Hopefully, Charleston and North Charleston will follow Mount Peasant’s lead and consider similar ordinances. And who knows, if we can get our elected officials in Columbia to act, all drivers just might see some relief on our automobile insurance premiums. Research documents that banning texting reduces accidents.

Charles Thompson Jr.

Country Club Drive


A good choice

It is a rare person who reaches the highest levels of accomplishment competing on the international stage in a commodity business.

That person has the management skills necessary to motivate an incredible mix of people. That person has the smarts to offer low performers other career choices.
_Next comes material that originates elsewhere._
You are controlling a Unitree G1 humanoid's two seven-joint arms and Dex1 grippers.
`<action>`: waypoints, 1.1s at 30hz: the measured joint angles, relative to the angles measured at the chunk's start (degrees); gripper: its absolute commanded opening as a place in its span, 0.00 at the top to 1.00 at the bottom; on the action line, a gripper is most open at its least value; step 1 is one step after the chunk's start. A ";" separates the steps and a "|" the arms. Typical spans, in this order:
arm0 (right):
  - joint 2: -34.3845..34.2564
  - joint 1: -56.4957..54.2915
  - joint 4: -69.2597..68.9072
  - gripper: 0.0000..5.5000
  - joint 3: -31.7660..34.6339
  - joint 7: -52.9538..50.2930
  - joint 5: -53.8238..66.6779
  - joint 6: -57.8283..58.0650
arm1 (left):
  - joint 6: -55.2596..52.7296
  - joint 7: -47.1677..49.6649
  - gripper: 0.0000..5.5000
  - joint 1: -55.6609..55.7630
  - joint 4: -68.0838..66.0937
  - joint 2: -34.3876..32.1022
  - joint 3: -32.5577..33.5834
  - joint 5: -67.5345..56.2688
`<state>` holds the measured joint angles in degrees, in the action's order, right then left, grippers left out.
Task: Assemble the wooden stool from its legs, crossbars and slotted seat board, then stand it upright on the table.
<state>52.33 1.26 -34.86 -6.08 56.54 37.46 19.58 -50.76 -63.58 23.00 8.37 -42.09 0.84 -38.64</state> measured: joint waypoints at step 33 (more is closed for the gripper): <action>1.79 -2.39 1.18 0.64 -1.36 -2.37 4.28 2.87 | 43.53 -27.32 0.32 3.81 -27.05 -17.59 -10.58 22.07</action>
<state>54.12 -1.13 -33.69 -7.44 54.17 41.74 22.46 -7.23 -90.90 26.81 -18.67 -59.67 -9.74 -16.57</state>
That person knows about competition and the challenge to keep a business profitable. Indeed, that person has been measured by results, not rhetoric. That person has tested communication skills in multiple cultures and ethnicities.

That person led his enterprise through a potentially crippling power shutdown during a major hurricane.

Paul Campbell is a brilliant choice for airport director. He is that rare person.

Yet pundicrats are forming the “earthly chorus of predetermined failure.”

“How can he do both jobs?” they sing.

One of his proven strengths is the ability to self analyze. Mr. Campbell will make the necessary changes to remain effective at whatever he does. That is what leadership is all about.

That is what this choice is all about.

In the meantime, can we all just relax and judge a man by his performance?